Elder had his fifteen minutes of crazy, smashed a few things around the house, confronted Miles outside the mews apartment where he lived and restrained himself from punching his smug and sneering face more than just the once.

Together, he and Joanne had talked it through, worked it out; she had carried on at the salon. ‘I need to see him every day and know I don’t want him any more. Not turn my back and never know for sure.’

Elder had told Maureen all of this one day: one night, actually; a long drive down the motorway from Fife, the road surface slick with rain, headlights flicking by. She had listened and said very little, a couple of comments only. Maureen with a core of moral judgement clear and unyielding as the Taliban. Neither of them had ever referred to it again.

Elder slowed the car and turned through the gates of the estate; Pleasure Blinds was the fourth building on the right.

‘Constance Seymour’ read the sign on the door. ‘Personnel’.

As soon as she saw them, her face crumpled inwards like a paper bag. Spectacles slipped, lopsided, down on to the desk. Maureen fished a Kleenex from her bag; Elder fetched water from the cooler in a cone-shaped cup. Connie blew her nose, dabbed at her eyes. She was somewhere in her thirties, Elder thought, what might once have been called homely, plain. Sloped shoulders, buttoned blouse, court shoes. Elder could imagine her with her mother, in town Saturdays shopping arm in arm, the two of them increasingly alike.

The eyes that looked at him now were tinged with violet, palest blue. She would have listened to Atkin like that, intense and sympathetic, pained. Whose hand would have reached out first, who would first have comforted whom?

Maureen came to the end of her expressions of condolence, regret.

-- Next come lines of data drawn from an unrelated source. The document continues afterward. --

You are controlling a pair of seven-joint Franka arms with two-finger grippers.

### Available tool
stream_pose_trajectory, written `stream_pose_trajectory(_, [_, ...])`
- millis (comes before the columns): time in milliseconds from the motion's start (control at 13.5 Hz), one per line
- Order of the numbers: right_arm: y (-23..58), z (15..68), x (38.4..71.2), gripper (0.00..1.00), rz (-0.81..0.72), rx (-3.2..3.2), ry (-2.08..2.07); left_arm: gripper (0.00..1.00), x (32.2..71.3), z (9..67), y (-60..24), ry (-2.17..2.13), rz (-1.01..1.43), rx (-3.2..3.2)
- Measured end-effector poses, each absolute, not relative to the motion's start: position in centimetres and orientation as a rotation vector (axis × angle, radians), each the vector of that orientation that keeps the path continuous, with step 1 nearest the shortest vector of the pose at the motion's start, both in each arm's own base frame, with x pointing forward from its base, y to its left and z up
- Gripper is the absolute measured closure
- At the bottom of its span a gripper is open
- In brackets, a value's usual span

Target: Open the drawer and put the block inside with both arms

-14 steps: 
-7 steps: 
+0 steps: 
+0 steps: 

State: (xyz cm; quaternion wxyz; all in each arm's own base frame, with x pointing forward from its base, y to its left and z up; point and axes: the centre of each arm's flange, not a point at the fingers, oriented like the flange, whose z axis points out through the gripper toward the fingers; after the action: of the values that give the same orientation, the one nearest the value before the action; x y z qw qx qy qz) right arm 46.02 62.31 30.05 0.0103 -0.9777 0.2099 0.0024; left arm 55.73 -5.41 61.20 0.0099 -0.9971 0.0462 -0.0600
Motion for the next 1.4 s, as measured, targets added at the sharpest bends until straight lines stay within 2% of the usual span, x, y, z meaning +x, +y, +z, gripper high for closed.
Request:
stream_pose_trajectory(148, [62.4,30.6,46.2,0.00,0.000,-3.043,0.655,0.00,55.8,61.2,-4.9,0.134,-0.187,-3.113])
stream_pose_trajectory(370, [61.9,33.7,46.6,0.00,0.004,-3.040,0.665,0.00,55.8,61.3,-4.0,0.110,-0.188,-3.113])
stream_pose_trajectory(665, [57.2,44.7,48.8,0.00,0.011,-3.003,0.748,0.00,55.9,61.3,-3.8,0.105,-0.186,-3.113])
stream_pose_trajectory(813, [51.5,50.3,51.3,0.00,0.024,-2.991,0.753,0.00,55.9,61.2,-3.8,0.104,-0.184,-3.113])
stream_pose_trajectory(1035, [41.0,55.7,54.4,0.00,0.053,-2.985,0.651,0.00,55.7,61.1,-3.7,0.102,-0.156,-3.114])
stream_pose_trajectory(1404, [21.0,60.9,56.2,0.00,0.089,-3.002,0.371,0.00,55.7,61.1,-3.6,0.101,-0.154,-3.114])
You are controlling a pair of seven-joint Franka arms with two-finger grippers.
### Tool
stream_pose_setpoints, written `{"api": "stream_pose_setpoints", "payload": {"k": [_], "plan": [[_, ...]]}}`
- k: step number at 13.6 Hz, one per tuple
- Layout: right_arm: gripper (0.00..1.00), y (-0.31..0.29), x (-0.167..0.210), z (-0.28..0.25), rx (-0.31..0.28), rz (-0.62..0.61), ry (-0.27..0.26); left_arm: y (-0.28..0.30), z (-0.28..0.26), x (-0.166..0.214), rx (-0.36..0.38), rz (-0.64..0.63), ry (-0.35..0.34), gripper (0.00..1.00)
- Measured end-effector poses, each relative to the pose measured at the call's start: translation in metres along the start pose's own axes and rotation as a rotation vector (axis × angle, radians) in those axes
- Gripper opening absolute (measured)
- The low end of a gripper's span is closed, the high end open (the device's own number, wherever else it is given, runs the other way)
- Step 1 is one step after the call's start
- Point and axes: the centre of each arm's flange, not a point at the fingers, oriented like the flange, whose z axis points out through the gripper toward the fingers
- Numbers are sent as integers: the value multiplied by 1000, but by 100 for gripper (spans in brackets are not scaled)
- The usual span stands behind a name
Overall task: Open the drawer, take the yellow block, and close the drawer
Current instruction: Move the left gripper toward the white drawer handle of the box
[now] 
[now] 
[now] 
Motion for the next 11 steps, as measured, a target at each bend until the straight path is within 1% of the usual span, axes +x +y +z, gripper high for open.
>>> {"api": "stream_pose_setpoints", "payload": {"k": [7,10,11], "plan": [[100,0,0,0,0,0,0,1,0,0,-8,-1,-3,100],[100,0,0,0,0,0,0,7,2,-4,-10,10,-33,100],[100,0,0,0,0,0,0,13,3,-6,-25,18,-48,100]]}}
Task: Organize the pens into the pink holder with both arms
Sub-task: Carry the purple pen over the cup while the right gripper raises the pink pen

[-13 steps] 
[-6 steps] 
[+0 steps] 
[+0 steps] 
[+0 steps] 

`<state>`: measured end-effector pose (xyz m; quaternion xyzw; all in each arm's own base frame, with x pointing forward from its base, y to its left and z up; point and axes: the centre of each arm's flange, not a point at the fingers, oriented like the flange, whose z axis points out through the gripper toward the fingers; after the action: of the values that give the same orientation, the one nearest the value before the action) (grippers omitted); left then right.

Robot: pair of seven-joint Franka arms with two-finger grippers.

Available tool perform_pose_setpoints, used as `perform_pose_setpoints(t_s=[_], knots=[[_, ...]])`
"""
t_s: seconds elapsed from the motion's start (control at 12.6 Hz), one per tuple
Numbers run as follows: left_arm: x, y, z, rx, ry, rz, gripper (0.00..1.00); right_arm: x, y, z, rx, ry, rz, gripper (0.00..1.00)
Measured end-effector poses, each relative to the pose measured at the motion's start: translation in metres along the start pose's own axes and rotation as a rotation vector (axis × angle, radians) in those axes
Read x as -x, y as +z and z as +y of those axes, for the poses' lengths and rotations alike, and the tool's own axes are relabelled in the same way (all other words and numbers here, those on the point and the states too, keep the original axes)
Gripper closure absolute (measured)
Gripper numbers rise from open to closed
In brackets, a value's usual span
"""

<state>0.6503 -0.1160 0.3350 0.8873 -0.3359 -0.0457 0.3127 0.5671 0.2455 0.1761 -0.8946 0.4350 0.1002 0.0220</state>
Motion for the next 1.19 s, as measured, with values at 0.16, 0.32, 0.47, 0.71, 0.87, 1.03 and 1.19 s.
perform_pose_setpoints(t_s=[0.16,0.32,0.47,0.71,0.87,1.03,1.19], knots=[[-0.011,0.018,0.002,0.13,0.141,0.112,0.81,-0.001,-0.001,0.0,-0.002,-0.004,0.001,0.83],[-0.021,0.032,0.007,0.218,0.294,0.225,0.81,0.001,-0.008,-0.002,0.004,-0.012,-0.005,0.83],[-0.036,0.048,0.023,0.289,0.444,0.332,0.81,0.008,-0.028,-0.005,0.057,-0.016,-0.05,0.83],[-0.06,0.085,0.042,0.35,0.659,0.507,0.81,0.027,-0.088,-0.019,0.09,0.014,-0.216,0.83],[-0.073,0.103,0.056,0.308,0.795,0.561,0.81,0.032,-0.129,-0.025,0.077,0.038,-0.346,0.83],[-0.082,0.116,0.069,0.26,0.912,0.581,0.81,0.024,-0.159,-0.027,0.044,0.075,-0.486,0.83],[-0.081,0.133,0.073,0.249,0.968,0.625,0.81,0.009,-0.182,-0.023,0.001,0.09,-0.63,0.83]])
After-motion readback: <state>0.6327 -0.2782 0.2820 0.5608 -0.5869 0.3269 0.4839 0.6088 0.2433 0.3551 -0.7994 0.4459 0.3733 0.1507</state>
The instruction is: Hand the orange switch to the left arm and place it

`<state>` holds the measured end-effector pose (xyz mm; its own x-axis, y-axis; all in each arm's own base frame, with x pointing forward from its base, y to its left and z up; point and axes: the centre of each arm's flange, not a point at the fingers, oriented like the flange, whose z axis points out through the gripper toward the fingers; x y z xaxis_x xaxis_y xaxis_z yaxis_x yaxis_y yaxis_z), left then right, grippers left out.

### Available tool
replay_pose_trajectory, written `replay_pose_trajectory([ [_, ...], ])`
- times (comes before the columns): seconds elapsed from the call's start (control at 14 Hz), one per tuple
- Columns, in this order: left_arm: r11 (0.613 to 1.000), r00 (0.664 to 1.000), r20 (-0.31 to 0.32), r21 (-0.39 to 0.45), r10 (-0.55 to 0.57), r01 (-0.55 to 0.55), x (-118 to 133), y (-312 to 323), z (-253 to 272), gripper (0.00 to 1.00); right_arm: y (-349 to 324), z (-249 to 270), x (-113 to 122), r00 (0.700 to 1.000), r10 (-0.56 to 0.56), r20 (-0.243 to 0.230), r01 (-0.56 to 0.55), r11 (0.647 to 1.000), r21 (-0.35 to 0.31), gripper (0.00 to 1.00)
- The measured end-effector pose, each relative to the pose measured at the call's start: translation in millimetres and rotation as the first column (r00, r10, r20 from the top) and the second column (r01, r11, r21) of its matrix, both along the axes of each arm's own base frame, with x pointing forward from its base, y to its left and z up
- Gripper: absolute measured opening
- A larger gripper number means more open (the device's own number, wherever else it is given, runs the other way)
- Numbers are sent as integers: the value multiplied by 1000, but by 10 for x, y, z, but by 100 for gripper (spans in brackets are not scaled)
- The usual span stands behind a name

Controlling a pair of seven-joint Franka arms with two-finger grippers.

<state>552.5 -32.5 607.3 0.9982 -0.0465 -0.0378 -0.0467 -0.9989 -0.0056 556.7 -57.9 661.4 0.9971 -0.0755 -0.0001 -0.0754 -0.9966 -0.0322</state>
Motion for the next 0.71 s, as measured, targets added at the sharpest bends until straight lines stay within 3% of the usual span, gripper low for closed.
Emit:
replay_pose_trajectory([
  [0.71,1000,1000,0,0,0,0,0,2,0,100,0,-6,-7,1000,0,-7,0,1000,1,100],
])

‘You were having an affair with him,’ she said. ‘Paul Atkin. A relationship.’

Connie sniffed and said yes.

‘And this relationship, how long…’

‘A year. More. Thirteen months.’

‘It was serious, then?’

‘Oh, yes.’ Her expression slightly puzzled, somewhat hurt. What else could it have been?

‘Mr Atkin, was there… was there any suggestion that he might leave his wife?’

‘Oh, no. No. The children, you see. He loved the children more than anything.’

Maureen glanced across, remembering the faces, the pillow, the bed. Killed with kindness: the proverb eddied up in Elder’s mind.

‘Have you any idea why he might want to harm them?’ Elder asked.

‘No,’ she gasped, moments ahead of the wash of tears. ‘Unless… unless…’

Joanne was in the living room, feet tucked beneath her, watching TV. Katherine was staying overnight at a friend’s. On screen, a bevy of smartly dressed and foul-mouthed young things were dissecting the sex lives of their friends. A laughter track gave hints which Joanne, for the most part, ignored.

‘Any good?’ Elder asked.

‘Crap.’

‘I’m just going out for a stroll.’

‘Okay.’

‘Shan’t be long.’

Glancing towards the door, Joanne smiled and puckered her lips into the shape of a kiss.